--- SUPPLIED DATA Enclosed Below ---

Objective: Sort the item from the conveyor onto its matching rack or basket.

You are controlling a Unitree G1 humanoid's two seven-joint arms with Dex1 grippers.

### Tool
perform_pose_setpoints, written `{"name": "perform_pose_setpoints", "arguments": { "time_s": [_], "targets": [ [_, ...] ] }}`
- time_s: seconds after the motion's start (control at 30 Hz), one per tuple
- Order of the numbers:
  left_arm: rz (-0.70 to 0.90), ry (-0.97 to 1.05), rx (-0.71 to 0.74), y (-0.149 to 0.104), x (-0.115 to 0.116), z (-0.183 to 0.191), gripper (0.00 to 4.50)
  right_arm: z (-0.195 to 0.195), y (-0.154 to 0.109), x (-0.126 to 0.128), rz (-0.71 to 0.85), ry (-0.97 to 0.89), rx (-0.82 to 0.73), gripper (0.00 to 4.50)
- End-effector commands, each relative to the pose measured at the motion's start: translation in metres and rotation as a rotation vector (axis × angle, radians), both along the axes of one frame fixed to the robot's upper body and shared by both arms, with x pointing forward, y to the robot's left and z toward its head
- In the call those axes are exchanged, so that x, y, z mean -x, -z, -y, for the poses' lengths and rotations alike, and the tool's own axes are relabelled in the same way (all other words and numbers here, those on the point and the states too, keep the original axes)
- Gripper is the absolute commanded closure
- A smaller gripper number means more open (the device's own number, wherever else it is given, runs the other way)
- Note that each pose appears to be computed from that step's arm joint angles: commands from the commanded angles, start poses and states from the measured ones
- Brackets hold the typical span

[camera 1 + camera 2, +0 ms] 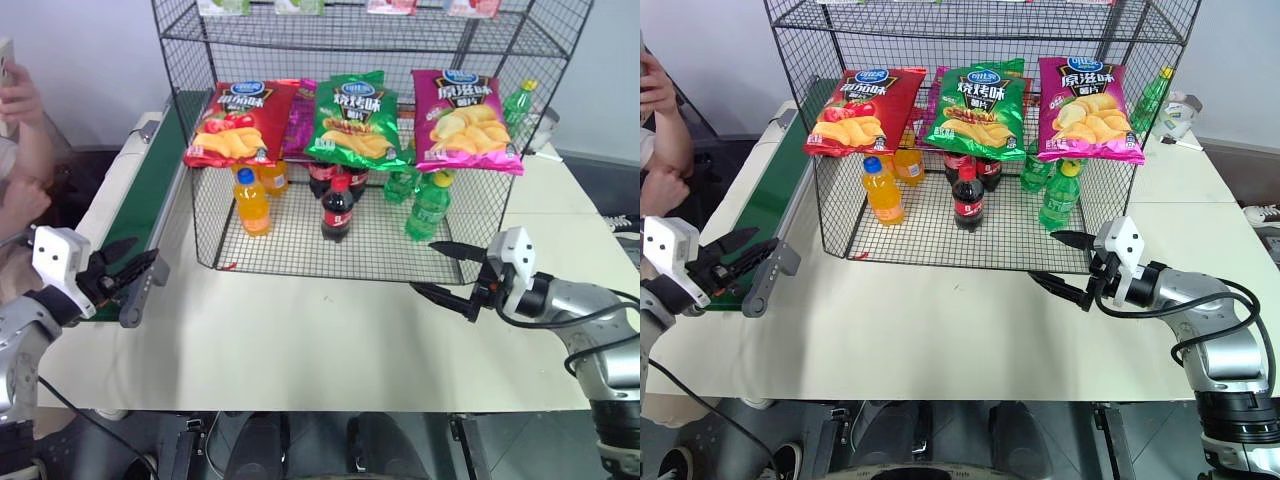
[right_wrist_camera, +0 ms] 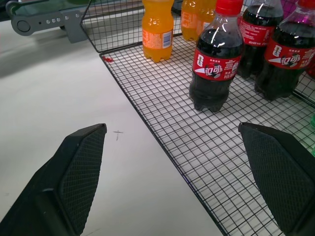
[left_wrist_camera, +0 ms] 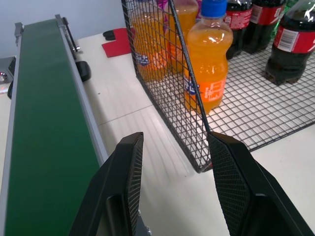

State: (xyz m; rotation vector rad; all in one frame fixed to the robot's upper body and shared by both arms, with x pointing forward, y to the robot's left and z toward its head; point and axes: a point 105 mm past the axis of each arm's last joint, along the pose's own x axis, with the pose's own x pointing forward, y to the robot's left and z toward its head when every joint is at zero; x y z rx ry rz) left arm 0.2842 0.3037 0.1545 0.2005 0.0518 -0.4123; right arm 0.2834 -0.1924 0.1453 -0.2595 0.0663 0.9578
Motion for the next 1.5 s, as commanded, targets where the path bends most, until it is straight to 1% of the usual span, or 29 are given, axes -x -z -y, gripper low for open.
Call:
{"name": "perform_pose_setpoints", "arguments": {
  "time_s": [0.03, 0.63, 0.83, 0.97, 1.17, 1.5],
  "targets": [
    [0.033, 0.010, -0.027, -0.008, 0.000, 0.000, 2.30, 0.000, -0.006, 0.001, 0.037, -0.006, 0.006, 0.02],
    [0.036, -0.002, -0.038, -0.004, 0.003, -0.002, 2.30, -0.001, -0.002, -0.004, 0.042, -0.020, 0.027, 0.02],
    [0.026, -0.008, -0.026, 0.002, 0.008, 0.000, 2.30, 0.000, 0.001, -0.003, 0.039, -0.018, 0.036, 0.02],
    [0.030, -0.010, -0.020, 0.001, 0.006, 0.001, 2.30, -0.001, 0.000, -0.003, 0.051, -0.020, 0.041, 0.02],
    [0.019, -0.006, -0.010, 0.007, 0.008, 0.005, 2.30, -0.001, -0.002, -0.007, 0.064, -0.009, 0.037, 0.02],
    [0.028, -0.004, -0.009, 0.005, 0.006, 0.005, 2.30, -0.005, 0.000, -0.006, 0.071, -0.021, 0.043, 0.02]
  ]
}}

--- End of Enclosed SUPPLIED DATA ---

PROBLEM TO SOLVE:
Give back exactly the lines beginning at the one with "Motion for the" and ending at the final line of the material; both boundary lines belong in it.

OUTPUT:
Motion for the next 1.5 s, as commanded, targets where the path bends most, until it is straight to 1% of the usual span, or 29 are given, axes -x -z -y, gripper low for open.
Call:
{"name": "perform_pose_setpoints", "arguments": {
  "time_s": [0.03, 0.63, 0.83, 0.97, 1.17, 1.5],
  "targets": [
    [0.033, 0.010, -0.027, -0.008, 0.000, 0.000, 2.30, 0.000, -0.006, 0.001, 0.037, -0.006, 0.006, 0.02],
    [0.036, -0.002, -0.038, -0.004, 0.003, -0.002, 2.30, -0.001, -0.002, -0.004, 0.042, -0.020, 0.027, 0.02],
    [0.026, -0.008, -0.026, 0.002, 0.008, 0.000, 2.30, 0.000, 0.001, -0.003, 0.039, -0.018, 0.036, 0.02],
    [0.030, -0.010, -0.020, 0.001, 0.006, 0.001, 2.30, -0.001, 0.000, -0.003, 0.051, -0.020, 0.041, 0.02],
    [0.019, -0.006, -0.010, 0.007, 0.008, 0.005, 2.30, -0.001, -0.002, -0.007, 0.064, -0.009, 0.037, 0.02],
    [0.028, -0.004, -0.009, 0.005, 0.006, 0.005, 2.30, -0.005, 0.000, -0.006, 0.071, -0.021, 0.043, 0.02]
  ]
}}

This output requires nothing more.